Alec let out a breath. “I’m in this, John. It’s time for a change. Way past time.”

“As it happens, I couldn’t agree—” A knock on the door interrupted his words. “Well, here we go.”

He opened the door to Cesar Mendoza, who stood there with bloodshot eyes and a too-pleasant smile. “Good to see you again, John.”

“Cesar.” The Alpha’s dour expression didn’t change as he stepped back. “We’ve been waiting for you.”

Alec bared his teeth at Cesar. The man blanched, though his smile stayed frozen in place, and he held Alec’s gaze for a moment before looking away.

“Sit,” John ordered. “Both of you. Alec, you begin.”

The suite had couches and chairs arranged around a low coffee table. Alec took a chair, one with its back to the wall, and waited until Cesar sank to a couch before sitting himself. “You violated neutral territory.”

He didn’t deny it. “No one was meant to be harmed—”

The Alpha cut in. “Your intentions matter less than the outcome, Cesar. You acted rashly. Don’t justify it.”

Irritation flashed in Cesar’s eyes, though he covered it well, and his concession was stilted. “It was a grievous error in judgment.”

“The latest,” Alec ground out, already tired of the endless talking. “For that reason, in front of our Alpha, I’m challenging you, Cesar Mendoza. For your seat on the Southeast council and everything that comes with it.”

The man tensed. “Really, is that necessary? Think of Carmen.”

Alec’s nails bit into his palm. “Like you were thinking of her when you blew up her boss and her best friend? Or like your brother was thinking of her when he damn near killed her with that fucking spell?”

Cesar floundered for a response. “I believe Diego knows what’s best for his own child.”

“Bullshit.
I’m
thinking of Carmen, so I’ll give you a chance to back down. Yield, and let the Conclave decide what to do with you. That’s your only way out.”

His throat worked, and Alec could practically see him considering all the angles, trying to determine the best combination of likely risk versus potential reward, and weighing it all against his pride.

In the end, that pride won. His dark eyes went flinty, cold, and he sat straighter on the plush sofa. “If you want my seat, you’ll have to take it. I accept your challenge.”

Adrenaline surged.

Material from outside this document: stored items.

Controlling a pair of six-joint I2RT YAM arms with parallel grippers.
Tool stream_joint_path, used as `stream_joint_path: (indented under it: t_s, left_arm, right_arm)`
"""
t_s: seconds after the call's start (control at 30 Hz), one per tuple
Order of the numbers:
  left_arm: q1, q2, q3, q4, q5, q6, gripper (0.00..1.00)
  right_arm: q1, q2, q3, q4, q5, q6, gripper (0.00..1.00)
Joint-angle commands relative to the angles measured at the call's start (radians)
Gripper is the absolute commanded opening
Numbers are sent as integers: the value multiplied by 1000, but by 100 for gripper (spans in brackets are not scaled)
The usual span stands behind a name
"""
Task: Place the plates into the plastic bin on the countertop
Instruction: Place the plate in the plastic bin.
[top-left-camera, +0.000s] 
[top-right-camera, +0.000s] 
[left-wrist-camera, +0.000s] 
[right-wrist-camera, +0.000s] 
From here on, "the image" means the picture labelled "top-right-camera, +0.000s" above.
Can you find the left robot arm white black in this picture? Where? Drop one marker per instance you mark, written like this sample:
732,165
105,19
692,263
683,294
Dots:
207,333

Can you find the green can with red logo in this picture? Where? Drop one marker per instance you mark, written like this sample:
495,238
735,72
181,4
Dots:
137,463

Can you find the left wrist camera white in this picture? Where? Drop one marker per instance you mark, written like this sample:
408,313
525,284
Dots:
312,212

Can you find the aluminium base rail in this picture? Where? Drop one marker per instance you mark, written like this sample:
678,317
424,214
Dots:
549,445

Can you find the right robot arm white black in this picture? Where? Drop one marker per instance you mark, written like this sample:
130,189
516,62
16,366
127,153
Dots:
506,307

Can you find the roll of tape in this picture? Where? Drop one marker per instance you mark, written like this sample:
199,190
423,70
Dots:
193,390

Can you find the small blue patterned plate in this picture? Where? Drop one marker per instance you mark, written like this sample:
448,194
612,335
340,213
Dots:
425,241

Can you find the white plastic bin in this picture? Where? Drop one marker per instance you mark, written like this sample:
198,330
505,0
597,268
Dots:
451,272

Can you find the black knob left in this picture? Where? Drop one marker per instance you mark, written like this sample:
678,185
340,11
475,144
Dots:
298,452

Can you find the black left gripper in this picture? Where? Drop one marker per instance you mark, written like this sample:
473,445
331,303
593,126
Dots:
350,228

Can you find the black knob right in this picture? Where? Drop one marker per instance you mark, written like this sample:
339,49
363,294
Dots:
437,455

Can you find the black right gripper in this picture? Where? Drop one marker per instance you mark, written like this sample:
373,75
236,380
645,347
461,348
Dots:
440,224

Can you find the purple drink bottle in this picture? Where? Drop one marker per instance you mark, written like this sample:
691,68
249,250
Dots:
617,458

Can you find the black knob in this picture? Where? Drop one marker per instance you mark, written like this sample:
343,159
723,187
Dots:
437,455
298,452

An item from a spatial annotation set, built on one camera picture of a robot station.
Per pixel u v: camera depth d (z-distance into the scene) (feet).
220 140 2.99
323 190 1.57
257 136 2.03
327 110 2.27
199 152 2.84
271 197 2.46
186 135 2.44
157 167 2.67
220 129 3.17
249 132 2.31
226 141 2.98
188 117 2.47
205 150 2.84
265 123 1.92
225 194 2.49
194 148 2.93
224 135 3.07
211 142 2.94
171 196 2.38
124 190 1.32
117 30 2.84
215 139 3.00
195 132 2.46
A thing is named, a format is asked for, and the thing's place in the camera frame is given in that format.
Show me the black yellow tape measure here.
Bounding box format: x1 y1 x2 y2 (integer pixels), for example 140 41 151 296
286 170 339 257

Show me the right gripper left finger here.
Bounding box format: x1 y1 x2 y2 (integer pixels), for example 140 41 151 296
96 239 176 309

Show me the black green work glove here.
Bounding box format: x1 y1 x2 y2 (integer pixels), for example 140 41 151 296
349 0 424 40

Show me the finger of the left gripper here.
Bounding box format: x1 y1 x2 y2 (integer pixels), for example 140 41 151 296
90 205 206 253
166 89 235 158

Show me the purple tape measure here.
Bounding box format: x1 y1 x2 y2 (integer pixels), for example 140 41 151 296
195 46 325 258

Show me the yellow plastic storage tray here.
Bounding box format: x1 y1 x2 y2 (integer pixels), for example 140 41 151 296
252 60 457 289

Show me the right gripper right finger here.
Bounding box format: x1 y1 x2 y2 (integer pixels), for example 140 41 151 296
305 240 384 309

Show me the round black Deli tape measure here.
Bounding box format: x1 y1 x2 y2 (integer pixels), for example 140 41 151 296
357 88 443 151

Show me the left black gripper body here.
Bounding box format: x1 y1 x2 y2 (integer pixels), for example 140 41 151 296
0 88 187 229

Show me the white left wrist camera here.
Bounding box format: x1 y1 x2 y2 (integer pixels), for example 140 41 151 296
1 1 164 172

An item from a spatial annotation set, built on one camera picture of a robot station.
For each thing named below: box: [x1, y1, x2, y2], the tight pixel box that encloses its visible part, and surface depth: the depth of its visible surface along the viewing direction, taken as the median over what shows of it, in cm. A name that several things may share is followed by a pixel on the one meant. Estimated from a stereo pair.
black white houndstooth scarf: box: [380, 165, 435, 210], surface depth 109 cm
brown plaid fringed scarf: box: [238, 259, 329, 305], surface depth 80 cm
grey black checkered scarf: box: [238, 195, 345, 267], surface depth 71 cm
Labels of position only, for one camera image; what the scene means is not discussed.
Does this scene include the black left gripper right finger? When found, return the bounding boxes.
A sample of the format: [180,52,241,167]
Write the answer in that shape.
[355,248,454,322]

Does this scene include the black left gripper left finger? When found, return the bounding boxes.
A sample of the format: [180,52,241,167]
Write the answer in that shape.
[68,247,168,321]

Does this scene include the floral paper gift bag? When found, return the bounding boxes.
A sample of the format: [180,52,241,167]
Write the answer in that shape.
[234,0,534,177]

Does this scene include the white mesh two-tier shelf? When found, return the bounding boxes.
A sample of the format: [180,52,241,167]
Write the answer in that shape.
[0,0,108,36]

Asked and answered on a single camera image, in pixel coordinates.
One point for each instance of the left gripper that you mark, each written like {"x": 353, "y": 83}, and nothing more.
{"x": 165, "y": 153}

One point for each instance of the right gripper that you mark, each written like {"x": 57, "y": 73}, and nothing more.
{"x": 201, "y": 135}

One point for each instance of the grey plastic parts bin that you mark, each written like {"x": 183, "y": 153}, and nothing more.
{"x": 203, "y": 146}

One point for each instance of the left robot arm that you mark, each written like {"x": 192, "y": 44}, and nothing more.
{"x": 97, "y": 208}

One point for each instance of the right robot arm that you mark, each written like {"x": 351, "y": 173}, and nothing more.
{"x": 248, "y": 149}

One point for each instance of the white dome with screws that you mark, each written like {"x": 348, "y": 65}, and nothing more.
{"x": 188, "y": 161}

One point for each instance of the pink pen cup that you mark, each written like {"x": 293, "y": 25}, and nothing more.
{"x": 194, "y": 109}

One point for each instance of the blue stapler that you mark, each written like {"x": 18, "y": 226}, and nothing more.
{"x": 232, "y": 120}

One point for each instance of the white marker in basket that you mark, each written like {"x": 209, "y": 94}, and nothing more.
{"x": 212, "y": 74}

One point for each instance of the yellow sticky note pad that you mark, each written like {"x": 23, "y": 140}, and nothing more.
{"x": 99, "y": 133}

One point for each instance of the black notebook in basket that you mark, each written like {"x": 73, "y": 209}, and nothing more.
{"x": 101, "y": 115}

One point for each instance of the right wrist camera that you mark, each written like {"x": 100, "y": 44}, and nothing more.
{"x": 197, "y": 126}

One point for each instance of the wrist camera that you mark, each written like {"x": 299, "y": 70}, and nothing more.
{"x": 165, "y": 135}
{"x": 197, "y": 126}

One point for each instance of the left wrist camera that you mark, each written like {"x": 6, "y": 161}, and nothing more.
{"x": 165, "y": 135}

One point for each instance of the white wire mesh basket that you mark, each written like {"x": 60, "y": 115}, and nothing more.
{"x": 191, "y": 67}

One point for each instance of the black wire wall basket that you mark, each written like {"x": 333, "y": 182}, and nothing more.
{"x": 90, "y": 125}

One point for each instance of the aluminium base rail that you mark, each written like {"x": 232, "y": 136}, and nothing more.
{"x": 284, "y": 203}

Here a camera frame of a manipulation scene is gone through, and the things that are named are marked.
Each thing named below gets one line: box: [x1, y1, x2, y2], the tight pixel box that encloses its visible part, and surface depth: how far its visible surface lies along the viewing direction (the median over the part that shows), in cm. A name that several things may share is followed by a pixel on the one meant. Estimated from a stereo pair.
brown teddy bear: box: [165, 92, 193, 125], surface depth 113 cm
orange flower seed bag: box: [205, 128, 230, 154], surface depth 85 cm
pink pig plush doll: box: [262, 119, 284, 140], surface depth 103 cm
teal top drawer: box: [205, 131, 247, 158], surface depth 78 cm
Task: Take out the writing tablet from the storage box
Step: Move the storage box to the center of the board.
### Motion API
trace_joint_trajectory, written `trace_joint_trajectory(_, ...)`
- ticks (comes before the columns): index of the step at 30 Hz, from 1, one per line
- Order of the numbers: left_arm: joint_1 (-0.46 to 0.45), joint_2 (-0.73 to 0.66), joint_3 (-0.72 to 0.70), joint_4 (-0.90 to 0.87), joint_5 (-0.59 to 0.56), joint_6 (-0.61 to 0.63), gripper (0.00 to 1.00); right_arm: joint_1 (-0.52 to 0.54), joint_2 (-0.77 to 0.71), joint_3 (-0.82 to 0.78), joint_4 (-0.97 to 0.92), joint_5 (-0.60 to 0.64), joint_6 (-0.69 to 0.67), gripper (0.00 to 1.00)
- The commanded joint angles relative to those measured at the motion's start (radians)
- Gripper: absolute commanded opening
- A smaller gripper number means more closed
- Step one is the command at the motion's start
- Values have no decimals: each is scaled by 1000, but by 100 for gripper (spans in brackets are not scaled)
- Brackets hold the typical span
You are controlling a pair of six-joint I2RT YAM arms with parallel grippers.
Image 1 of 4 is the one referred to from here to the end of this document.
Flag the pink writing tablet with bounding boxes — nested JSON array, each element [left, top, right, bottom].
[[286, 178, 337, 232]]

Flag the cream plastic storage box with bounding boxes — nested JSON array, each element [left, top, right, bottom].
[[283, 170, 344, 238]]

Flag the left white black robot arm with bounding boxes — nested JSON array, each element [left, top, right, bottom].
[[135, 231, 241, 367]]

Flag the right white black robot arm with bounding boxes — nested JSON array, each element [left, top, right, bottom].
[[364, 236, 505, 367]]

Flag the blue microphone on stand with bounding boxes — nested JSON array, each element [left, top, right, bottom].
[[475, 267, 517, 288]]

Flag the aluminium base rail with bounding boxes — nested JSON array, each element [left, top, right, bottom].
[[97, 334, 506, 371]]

Alec’s wolf flowed to the surface, so fast and vicious he was faintly surprised he didn’t spill to the floor and sprout fur. How easy it would be to force the challenge now. Lay his enemy low, with the stink of fear in the air. It would solve the problem. Soothe his pride.

It wouldn’t last. “Friday,” he rasped, still fighting the call of the chase. “There’s a place suitable for challenges on my property.”

“As the challenged party, it’s my right to choose the venue for—”

“I’m overruling your right to pick the place.” The Alpha growled, and power spiked through the suite. “The bombing at Sinclaire’s clinic is under investigation, Cesar. You’ve invited a scrutiny we can ill afford, put us all in danger. Be glad you’re getting an honorable challenge at all.”

John’s words cowed him, that much was clear, but the man kept his head high. “Friday. May I be excused?”

“Get out.”

Cesar all but fled, and John rubbed his hands over his face as the door closed behind him. “Christ, what a catastrophe.”

Alec had been so busy cleaning up the mess, he hadn’t had time to check in with the human investigation. “How bad is the exposure?”